L’arrêt Anca : on a déclaré en faillite car on n’a pas écouté la société
Anca. Le juge judiciaire a une marge d’interprétation dans laquelle il ne
commet pas de faute.
D) RESPONSABILITÉ DE L'ETAT LÉGISLATEUR
L’arrêt Ferrara du 28 décembre 2006 reconnaît la responsabilité pour
faute du pouvoir législatif, pour ne pas avoir adopté des lois ou pour en avoir
adopté. Cet arrêt reconnaît pour la première fois la responsabilité de l’Etat
législateur. On ne soustrait pas l’Etat à un contrôle du juge.
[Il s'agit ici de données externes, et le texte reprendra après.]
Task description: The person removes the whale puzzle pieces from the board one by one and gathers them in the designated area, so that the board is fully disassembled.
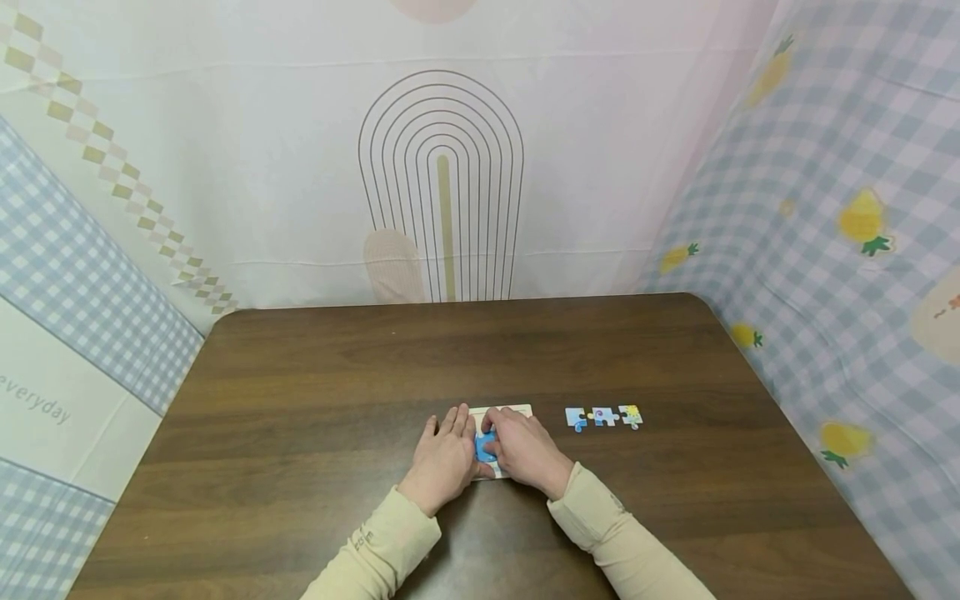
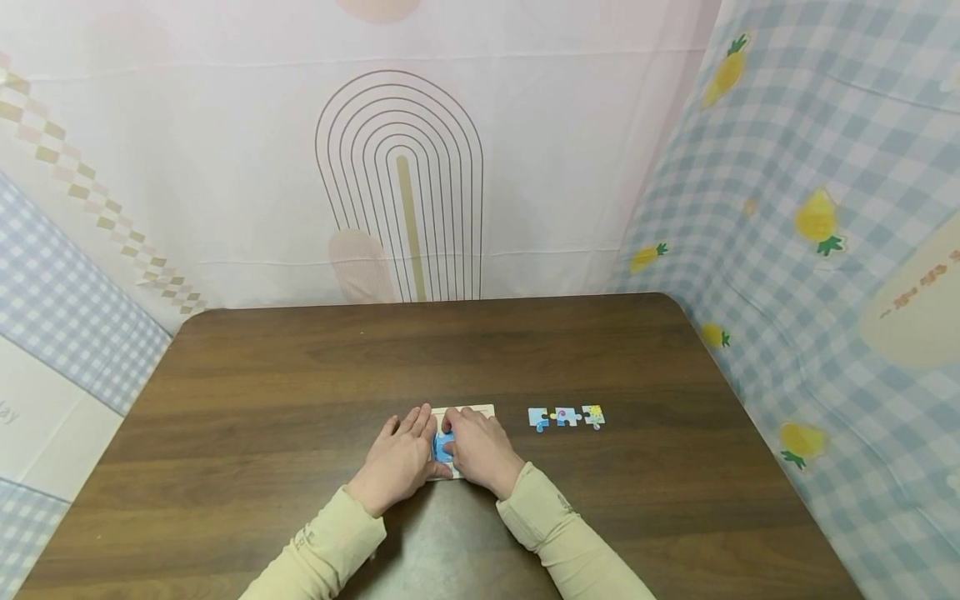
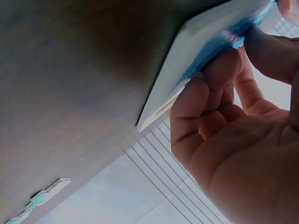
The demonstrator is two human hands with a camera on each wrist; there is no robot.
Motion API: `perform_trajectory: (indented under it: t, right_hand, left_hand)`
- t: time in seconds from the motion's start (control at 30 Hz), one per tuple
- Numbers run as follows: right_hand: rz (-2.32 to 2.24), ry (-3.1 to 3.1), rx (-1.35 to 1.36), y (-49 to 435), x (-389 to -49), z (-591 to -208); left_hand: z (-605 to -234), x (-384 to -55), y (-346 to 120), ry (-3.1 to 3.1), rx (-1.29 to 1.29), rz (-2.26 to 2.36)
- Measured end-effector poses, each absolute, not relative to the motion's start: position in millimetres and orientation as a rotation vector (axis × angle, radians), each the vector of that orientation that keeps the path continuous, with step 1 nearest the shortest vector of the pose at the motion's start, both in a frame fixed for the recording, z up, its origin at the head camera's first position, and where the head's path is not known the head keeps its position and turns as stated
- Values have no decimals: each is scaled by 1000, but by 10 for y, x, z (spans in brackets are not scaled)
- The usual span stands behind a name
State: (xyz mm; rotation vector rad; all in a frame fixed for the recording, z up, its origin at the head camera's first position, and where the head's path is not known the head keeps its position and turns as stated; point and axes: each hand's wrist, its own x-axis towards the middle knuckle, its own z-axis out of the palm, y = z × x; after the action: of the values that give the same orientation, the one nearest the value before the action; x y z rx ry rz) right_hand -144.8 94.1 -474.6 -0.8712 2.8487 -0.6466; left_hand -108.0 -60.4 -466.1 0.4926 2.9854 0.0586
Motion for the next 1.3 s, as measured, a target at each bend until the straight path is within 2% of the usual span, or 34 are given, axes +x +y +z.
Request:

Mais l’inconstitutionnalité est-elle synonyme de faute ipso facto,
comme au CE ? Un arrêt du 10 septembre 2010 a répondu qu’il n’y a pas
égalité automatique. La cour d’Appel dit qu’il y a faute. Mais la Cassation
casse cela ! C’est une nouvelle exception à l’illégalité qui est synonyme de
faute.
Ne sommes nous pas en train d’évoluer d’un modèle strict (1982,
protecteur du citoyen) à un modèle judiciaire (les textes sont complexes,
nécessitent des interprétation et un critère de prudence) vers un critère
adopté du droit communautaire (Fautes de l’UE : on admet qu’il faut regarder
s’il y a violation caractérisée du droit communautaire, système moins strict).
L’adoption, interprétation et l’application des normes comportent
nombre d’éléments factuels et sont tributaires pragmatiques des situtions.